[PUISI] Jalan Berliku di Nablus

Di lembah sunyi, di mana batu berbicara,
Angin merintih, meraba-raba, membelai debu sejarah.
Jejak-jejak terhapus, tertutup serpihan kenangan,
Di jalan berliku, di Nablus yang gelap, penuh bayangan.
Di balik bukit, suara berbisik, menyusup di balik kelam,
Nablus meratap, merengkuh kesunyian yang abadi.
Pohon-pohon tua, saksi bisu cerita yang terlupakan,
Ranting-rantingnya menggapai langit, merindukan pelangi.
Langit menangis, meneteskan air mata kelabu,
Mengguyur batu, mencuci dosa-dosa masa silam.
Di sana, di jalan berliku, waktu berhenti sejenak,
Menyaksikan duka yang terpahat dalam benak.
Gema langkah kaki di gang-gang sempit,
Memecah keheningan, membawa pesan dari masa lalu.
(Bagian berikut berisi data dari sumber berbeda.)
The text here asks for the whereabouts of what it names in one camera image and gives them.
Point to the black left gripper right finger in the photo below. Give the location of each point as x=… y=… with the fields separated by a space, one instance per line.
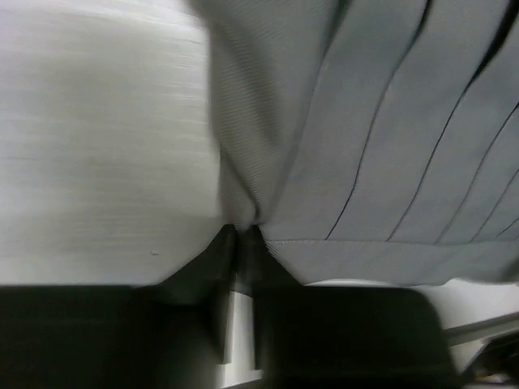
x=265 y=280

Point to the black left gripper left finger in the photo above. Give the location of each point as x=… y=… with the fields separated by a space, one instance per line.
x=204 y=284

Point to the grey pleated skirt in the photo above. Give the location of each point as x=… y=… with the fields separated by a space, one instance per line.
x=370 y=140

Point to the aluminium front table rail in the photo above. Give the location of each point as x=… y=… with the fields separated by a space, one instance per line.
x=481 y=330

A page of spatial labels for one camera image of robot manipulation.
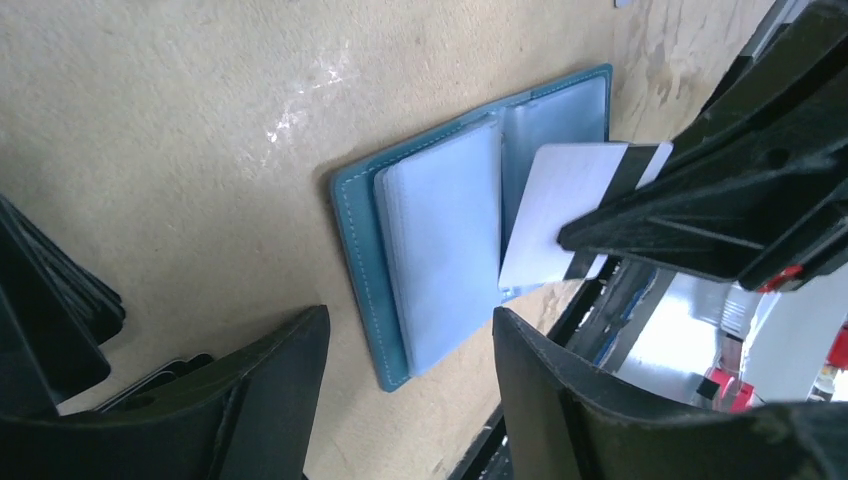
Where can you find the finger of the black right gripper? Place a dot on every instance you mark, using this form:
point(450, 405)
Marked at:
point(756, 190)

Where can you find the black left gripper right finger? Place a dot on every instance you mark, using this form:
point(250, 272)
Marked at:
point(567, 419)

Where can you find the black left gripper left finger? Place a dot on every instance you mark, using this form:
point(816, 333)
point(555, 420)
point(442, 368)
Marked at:
point(248, 415)

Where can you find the silver VIP credit card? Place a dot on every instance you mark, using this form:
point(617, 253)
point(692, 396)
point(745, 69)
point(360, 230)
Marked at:
point(565, 182)

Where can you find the blue leather card holder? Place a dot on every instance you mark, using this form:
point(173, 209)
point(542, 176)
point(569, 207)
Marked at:
point(424, 223)

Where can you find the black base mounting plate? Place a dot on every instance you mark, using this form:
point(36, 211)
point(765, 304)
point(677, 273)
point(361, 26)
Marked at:
point(588, 326)

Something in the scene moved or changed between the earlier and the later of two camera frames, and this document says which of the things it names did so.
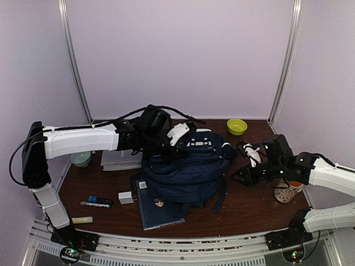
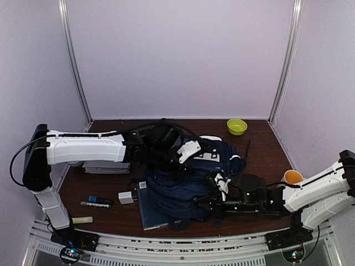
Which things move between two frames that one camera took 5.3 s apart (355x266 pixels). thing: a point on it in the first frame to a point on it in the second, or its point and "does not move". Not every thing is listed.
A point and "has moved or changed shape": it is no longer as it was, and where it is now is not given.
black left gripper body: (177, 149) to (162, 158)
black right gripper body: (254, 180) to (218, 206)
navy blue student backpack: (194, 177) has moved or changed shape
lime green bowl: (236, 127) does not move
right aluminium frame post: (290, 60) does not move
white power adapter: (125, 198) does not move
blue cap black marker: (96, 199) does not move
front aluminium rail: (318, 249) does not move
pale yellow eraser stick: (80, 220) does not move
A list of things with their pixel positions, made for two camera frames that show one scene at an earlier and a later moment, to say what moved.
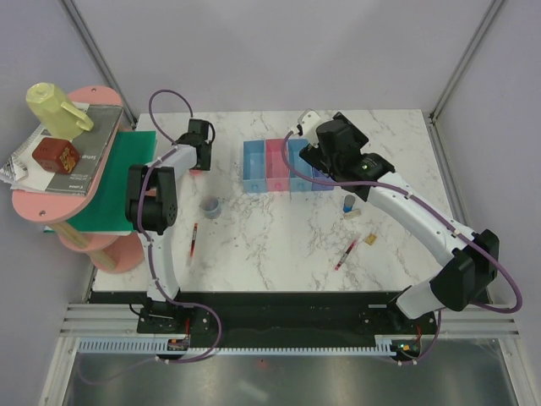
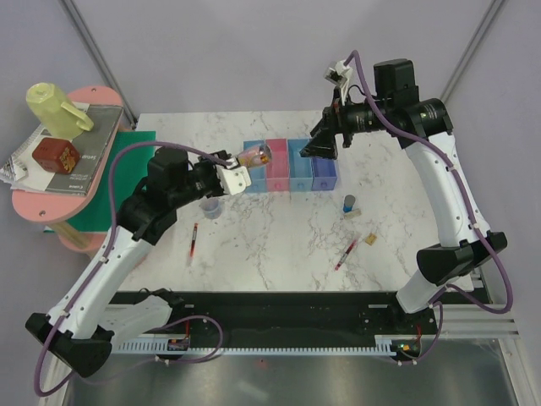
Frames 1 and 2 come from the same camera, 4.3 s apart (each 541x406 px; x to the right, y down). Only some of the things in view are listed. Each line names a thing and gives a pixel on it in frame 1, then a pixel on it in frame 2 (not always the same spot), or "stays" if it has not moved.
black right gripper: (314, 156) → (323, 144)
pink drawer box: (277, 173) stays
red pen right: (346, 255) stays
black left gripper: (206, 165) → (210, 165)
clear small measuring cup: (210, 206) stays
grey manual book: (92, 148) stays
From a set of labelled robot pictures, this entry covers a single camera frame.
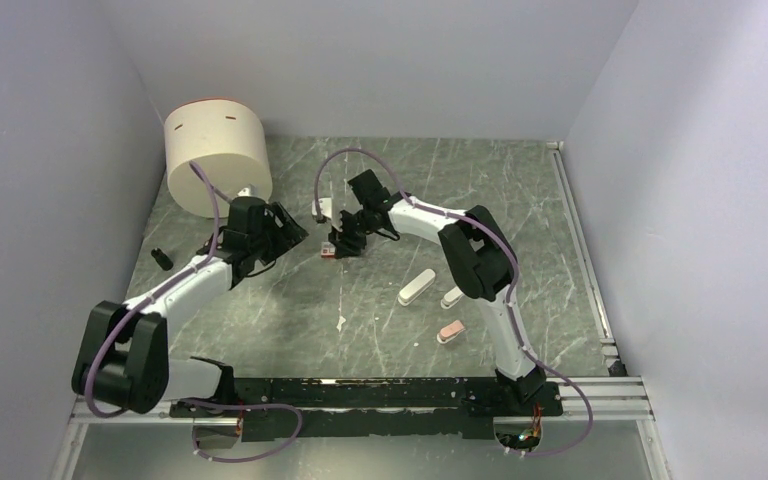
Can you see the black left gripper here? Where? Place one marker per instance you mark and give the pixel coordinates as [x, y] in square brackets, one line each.
[287, 235]

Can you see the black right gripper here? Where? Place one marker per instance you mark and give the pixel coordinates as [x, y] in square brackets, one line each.
[344, 244]

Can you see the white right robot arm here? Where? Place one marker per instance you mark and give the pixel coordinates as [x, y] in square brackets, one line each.
[479, 258]

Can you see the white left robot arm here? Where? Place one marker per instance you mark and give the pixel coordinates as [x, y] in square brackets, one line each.
[123, 359]

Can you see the cream cylindrical container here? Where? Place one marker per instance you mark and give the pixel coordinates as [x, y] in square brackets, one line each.
[226, 139]

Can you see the small black cylinder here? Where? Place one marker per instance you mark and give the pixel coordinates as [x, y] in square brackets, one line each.
[164, 262]

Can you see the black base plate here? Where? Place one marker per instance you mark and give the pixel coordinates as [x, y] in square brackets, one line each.
[333, 408]

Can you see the aluminium frame rail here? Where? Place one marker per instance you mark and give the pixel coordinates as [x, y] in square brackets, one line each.
[593, 399]

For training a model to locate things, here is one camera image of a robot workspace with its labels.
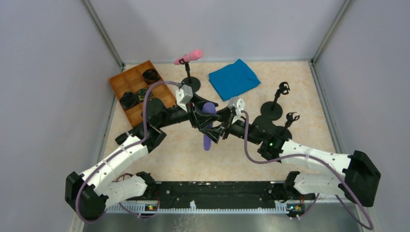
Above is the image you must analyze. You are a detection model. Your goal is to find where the purple microphone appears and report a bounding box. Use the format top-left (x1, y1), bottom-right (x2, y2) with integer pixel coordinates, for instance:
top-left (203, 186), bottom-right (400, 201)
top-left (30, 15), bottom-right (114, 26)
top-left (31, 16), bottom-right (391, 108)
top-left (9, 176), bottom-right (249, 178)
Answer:
top-left (202, 103), bottom-right (217, 152)

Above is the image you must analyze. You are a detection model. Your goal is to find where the black mic stand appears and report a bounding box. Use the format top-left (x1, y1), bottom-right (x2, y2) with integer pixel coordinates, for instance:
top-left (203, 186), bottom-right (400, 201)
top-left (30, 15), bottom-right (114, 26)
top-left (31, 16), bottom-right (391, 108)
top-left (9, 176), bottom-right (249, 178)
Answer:
top-left (177, 58), bottom-right (201, 93)
top-left (260, 82), bottom-right (290, 121)
top-left (276, 112), bottom-right (300, 139)

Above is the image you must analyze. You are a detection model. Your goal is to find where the pink microphone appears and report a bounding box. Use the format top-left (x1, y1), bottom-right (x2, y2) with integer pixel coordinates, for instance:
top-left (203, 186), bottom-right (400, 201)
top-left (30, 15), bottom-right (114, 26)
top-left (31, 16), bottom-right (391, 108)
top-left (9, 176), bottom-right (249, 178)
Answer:
top-left (174, 49), bottom-right (203, 65)

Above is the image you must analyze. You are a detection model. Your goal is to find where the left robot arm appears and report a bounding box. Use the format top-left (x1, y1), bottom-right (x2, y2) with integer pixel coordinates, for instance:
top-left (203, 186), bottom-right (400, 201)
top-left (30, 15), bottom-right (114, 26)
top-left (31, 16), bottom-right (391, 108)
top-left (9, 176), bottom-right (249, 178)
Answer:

Cahaya lampu redup, menyinari luka yang menganga,
Di Nablus yang merana, rindu menjadi ratapan.
Awan-awan mengarak, membawa cerita yang tak terucap,
Menyelimuti kota dengan selimut hitam pekat.
Di jalan berliku, bayangan bermain-main,
Menari di atas kesedihan, menggapai tangan yang menggigil.
Rumah-rumah tua, berdiri dalam kesendirian,
Menyimpan rahasia, tersimpan dalam bisikan angin.
Di Nablus yang terluka, mimpi-mimpi terpecah belah,
Terkoyak oleh waktu, tertinggal dalam kenangan suram.
Bintang-bintang berkedip, menyanyikan lagu kesunyian,
Mengiringi malam yang panjang, tak berujung.
Di jalan berliku, langkah menjadi goyah,
Tersandung batu kenangan, terjerat dalam masa lalu.
Nablus, kota yang menyimpan seribu cerita,
Terperangkap dalam waktu, tak pernah terlupa.
Di sana, di jalan berliku, mimpi-mimpi terbungkus sepi,
Tertulis dalam puisi, dalam derai air mata sunyi.
Dalam keremangan, dalam pelukan malam,
Nablus berbisik, mengisahkan luka yang terdalam.
Di jalan berliku, di bawah langit kelabu,
Hati-hati yang rapuh, mencari cahaya dalam bayang-bayang semu.